To our knowledge, C. elegans lpr-1 provides the first genetically tractable model system for dissecting the molecular pathways through which a lipocalin can control tubulogenesis. We are characterizing other mutants with an lpr-1-like mutant phenotype as well as a set of lpr-1 suppressors that should give further insight into how LPR-1 controls lumen connectivity.

Materials and methods

Strains and phenotypic analysis

Strains were maintained and manipulated by standard methods unless otherwise noted. Bristol N2 was the wild-type strain. lpr-1 (cs73) was isolated after EMS mutagenesis of the N2 strain, and was outcrossed twice before phenotypic analysis. Linkage mapping placed lpr-1 very close to bli-3 and to the left of SNP pKP1100. All mapping data are available at Wormbase (www.wormbase.org).

To quantify the degree of lpr-1 lethality, hermaphrodites were allowed to lay eggs on NGM plates for 6– 10 h. Percent lethality was determined by the proportion of progeny that failed to reach the L4 larval stage 48 h post-egg lay. To assess whether all relevant cell types were present and properly positioned (Table 2),we used the following markers: vha-1::GFP (Oka et al., 1997) (excretory canal cell), lin-48:: GFP (Johnson et al., 2001) (duct cell), lpr-1::GFP (this work), AJM-1:: GFP (Koppen et al., 2001) and HMP-1::GFP (J. Hardin, personal communication (duct and pore cells), ceh-23::GFP (Forrester et al., 1998) (canal-associated neurons). Three-fold embryos were paralyzed by treating their mothers with RNAi against the muscle gene unc-27 to facilitate analyses of marker expression (Kamath et al., 2003).

Quantitative RT-PCR

RNA was extracted from mixed-stage embryos with Trizol (Invitrogen (Carlsbad, CA)), and cDNA was subsequently generated with the Superscript First-Strand Synthesis kit (Invitrogen). RT-PCR was performed with 25 ng cDNA per reaction in triplicate wells. lpr-1 TaqMan primers (Applied Biosystems (Foster City, CA)) spanning the exon1/exon2 boundary were used to determine lpr-1 levels. smr-1 was used as an endogenous control for normalization. RT-PCR was performed on a 7900HT Fast Real-Time PCR System machine (Applied Biosystems) and all data were analyzed by the comparative CT method with SDS 2.2.1 software.

Transgenic lines

Details of plasmid generation are available upon request. The lpr-1 genomic rescue fragment pCS1was cloned from fosmid WRM0630l21. Transgenic lines were generated by co-injection of pCS1 (20 ng/µl) with the marker unc-119::GFP (100 ng/µl). The lpr-1::GFP transcriptional reporter pCS4 was generated by inserting GFP (with its own stop codon) at the lpr-1 ATG within the genomic rescue fragment pCS1. Transgenic lines were generated by co-injection of pCS4 (10 ng/µl) with the marker pRF4 (rol-6sd) (100 ng/µl) (Mello and Fire, 1995). pCS4 expression was analyzed in a smg-1(r861) background to circumvent potential problems with nonsense-mediated decay (Pulak and Anderson, 1993; Wilkinson and Greenwald, 1995).

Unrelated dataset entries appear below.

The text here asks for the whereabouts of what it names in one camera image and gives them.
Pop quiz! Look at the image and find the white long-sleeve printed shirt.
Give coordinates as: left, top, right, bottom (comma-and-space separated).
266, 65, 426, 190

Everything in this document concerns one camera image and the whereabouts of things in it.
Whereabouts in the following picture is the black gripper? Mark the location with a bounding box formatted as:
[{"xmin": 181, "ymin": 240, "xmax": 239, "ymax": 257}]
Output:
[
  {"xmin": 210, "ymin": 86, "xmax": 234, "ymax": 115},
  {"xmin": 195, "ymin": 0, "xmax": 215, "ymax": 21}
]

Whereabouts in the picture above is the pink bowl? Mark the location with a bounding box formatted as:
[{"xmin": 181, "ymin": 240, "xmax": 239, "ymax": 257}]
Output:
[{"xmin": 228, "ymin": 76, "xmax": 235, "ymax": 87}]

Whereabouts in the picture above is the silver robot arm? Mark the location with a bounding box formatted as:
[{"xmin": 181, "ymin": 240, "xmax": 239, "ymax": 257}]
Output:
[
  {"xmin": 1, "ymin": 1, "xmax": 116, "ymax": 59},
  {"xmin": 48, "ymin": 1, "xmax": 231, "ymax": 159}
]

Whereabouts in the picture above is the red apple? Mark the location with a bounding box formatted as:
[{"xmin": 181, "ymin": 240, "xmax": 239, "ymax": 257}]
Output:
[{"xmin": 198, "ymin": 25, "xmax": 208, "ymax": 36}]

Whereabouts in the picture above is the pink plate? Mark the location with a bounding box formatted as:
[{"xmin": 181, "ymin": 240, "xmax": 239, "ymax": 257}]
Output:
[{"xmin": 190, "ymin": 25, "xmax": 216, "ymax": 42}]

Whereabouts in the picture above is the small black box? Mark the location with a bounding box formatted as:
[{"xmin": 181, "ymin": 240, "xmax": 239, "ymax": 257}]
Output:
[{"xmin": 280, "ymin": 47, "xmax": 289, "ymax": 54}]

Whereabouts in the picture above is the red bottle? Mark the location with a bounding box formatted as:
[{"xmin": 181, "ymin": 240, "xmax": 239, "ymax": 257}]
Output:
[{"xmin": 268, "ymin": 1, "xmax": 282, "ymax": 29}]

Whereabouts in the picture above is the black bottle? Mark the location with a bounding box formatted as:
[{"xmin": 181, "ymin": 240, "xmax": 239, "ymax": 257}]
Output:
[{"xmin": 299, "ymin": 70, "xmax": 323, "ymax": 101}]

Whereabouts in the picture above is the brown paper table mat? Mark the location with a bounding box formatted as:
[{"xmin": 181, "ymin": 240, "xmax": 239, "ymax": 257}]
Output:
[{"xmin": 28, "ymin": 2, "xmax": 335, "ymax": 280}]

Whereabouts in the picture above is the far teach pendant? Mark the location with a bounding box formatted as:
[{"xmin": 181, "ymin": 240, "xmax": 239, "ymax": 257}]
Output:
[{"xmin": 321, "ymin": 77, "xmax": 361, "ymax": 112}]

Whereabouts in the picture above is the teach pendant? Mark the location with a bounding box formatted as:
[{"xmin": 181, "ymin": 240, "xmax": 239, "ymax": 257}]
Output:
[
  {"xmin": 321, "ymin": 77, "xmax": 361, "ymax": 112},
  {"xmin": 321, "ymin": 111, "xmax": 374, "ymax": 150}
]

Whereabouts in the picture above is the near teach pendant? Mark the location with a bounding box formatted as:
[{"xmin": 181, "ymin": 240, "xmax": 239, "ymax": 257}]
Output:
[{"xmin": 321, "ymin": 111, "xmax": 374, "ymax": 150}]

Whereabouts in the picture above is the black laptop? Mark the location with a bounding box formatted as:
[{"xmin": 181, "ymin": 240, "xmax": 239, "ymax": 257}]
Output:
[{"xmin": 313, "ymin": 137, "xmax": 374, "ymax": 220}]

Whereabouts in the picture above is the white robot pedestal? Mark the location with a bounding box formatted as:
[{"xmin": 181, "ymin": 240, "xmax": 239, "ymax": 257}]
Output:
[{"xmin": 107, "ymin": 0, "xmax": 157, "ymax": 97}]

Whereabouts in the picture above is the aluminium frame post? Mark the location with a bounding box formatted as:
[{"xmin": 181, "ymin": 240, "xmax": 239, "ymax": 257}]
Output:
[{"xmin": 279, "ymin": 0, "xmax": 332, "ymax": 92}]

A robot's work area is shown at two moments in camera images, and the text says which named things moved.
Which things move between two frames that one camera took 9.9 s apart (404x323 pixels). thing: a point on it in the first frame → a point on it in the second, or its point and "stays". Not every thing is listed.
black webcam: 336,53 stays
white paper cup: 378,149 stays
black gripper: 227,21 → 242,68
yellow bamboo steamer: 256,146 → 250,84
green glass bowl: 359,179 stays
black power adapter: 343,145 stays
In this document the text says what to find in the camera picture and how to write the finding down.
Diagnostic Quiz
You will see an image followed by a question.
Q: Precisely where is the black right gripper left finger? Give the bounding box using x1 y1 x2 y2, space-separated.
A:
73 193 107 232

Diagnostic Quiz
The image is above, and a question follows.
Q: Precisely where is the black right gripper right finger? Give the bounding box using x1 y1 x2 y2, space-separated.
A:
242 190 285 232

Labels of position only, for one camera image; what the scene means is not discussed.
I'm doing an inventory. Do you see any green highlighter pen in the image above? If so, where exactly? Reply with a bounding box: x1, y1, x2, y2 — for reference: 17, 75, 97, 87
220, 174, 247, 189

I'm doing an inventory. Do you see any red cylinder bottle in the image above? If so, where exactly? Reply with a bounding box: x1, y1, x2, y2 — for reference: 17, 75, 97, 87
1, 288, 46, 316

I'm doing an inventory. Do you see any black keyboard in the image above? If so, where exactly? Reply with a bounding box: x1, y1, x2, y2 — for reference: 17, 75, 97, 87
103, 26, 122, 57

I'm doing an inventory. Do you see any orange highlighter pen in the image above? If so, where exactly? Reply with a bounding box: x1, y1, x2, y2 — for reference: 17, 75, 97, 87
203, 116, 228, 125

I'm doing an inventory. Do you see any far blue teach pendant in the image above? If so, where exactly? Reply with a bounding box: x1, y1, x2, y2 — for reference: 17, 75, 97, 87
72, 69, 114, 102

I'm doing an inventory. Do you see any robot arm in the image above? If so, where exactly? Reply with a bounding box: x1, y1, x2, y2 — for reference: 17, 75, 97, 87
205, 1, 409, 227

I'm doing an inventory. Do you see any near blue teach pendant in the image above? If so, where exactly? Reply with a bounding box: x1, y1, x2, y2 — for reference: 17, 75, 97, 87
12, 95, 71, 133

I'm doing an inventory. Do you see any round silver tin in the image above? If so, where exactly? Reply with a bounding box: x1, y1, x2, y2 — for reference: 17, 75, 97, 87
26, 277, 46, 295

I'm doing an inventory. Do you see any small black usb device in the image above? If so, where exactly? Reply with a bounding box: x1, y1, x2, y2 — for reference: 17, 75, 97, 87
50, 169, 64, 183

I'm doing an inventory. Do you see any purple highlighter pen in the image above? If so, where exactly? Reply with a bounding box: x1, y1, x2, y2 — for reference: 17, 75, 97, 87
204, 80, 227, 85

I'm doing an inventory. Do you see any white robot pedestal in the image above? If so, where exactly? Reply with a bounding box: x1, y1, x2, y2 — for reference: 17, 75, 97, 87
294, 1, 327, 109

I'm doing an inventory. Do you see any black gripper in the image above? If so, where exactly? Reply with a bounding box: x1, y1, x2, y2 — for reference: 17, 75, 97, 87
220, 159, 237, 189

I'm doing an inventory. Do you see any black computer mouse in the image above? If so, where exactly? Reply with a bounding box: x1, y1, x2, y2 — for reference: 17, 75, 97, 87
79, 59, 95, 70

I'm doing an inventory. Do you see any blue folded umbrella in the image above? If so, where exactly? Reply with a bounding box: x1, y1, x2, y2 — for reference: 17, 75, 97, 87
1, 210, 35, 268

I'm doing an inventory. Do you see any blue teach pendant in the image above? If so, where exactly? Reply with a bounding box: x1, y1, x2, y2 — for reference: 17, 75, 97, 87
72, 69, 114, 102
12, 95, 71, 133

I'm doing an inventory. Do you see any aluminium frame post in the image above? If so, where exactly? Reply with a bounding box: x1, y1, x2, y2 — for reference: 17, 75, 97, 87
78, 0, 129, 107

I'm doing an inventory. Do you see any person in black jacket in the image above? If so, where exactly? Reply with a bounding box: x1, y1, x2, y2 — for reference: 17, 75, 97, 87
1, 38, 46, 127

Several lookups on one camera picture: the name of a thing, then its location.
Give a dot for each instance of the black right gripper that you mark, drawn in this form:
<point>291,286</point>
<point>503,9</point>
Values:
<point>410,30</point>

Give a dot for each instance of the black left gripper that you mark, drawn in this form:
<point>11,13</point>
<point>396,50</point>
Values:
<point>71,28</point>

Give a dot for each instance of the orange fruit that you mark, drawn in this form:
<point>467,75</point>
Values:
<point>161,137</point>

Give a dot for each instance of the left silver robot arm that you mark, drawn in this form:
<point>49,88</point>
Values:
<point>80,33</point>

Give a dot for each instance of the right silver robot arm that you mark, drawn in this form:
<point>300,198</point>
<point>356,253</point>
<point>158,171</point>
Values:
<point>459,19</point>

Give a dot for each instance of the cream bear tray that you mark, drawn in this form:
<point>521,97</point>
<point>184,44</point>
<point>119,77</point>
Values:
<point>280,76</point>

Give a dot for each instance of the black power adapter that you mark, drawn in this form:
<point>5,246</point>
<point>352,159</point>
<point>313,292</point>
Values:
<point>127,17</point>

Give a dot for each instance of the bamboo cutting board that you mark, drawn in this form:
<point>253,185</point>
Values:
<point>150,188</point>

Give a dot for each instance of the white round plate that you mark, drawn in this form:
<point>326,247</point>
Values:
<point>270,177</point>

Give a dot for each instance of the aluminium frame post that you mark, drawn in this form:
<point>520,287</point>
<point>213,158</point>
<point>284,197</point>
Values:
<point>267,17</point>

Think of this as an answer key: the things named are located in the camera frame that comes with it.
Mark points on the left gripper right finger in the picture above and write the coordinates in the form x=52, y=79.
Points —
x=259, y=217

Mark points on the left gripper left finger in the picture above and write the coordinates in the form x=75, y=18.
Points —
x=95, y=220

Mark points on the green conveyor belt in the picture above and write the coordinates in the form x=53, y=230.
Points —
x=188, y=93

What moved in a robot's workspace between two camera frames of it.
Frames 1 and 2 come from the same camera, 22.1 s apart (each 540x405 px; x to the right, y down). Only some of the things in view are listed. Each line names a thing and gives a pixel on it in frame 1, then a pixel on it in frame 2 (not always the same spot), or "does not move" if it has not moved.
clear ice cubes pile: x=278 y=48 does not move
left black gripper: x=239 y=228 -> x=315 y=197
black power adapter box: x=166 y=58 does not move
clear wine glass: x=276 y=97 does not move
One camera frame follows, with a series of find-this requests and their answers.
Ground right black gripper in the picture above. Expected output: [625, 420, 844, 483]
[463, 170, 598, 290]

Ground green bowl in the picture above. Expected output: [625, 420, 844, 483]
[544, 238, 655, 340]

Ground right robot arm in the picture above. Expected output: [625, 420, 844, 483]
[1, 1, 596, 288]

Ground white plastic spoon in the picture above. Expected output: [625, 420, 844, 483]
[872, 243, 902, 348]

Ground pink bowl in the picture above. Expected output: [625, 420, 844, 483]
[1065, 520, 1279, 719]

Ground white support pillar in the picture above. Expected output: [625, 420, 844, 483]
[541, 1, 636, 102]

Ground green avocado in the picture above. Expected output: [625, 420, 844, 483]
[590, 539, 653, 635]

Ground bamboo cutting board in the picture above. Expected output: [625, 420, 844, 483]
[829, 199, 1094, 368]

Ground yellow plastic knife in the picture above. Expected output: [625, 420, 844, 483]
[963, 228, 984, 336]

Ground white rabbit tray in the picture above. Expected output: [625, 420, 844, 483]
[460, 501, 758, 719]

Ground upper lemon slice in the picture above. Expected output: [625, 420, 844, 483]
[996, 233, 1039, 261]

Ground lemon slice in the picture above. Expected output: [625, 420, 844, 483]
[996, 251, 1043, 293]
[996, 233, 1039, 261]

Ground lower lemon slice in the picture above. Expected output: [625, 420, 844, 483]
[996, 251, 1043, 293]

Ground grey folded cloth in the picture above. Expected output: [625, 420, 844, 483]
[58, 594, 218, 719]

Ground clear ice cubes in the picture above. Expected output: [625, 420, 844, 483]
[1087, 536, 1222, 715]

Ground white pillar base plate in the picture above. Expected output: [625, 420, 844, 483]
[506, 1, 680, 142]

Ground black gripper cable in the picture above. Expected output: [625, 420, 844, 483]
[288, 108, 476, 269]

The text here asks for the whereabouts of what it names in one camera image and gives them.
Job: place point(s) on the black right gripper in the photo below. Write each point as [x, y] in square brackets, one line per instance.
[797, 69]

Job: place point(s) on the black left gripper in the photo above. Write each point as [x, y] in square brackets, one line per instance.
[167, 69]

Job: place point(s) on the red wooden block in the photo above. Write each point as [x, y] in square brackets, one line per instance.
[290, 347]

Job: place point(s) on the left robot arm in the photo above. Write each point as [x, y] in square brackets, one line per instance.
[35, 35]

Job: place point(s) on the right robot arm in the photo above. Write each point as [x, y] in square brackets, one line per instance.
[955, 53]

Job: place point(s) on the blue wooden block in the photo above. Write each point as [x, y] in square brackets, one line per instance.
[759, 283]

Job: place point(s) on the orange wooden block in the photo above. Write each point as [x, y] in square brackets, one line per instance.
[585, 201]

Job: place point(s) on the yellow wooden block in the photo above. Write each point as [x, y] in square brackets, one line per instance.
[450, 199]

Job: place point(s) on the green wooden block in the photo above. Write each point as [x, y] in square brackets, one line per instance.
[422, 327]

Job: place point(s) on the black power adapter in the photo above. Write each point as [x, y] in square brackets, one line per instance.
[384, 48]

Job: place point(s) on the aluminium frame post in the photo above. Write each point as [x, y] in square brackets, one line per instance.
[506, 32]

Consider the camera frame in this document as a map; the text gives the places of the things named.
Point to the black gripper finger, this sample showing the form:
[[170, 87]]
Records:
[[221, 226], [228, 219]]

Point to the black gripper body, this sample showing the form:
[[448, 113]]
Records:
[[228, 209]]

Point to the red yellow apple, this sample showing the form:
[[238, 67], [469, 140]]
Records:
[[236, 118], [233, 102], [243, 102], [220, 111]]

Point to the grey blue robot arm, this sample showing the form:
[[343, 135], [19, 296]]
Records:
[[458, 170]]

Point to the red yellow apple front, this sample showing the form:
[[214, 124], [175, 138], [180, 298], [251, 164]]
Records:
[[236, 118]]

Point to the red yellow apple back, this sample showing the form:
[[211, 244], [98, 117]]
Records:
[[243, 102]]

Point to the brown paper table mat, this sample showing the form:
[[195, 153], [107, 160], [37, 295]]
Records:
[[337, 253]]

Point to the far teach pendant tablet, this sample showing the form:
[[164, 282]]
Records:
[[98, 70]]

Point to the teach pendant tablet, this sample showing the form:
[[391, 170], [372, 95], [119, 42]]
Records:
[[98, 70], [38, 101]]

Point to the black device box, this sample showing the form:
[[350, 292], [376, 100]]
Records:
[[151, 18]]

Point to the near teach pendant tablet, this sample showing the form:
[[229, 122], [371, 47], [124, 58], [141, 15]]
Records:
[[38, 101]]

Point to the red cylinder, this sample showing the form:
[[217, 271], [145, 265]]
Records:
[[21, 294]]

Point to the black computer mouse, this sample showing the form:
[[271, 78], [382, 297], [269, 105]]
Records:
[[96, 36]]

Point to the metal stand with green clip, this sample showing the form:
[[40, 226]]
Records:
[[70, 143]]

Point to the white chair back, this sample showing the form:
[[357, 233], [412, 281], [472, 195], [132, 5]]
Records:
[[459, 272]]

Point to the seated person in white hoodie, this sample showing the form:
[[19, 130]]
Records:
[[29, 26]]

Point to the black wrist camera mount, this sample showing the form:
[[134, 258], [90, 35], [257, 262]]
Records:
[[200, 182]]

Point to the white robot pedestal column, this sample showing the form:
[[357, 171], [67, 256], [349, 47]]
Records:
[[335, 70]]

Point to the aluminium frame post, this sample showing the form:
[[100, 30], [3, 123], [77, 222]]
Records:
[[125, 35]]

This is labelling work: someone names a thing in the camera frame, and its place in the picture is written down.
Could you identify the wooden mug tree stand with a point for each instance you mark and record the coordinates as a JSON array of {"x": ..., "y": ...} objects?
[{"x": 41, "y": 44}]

hsp-16.2::lpr-1a (pCS7), dpy-7::lpr-1a (pCS12) and unc-54::lpr-1a, b,c (pCS17, pEM1 and pEM2) constructs were generated by inserting the lpr-1 cDNA into vectors pPD49.78, pKH11 (a derivative of pPD49.26), or pPD30.38, respectively (Addgene). Transgenic lines were generated by co-injecting experimental plasmids at 7 ng/µl and pIM175(unc-119::gfp) at 100 ng/µl. lpr-1(cs73) mutant lines bearing the hsp16.2::lpr-1a transgene were maintained at 15 °C to minimize constitutive expression. We staged animals for our heat-shock experiments by picking comma stage embryos under a dissecting microscope, and incubating them at 15 °C for an empirically determined amount of time [0 h (comma), 2 h (2-fold), 4 h (early 3-fold)] prior to a 1-hour 35 °C heat-shock. L1s were picked and heat-shocked immediately after hatching. We scored for rescue 4 days later by determining the proportion of animals that survived to become L4 larvae to the number of animals that became rod-like lethal larvae. Transgenic L4 larvae and rod-like larvae (vs. non-transgenic siblings) were identified by unc-119::gfp expression.

Microscopy

Animals were examined by Nomarski microscopy and epifluorescence using a Zeiss Axioskop (Jena, Germany), and images were taken with a Hamamatsu Chilled CCD Camera (Hamamatsu City, Japan) and analyzed with Adobe Photoshop. Alternatively, animals were examined by confocal microscopy using a Leica TCS SP (Wetzlar, Germany). All confocal images were analyzed with Leica Confocal Software.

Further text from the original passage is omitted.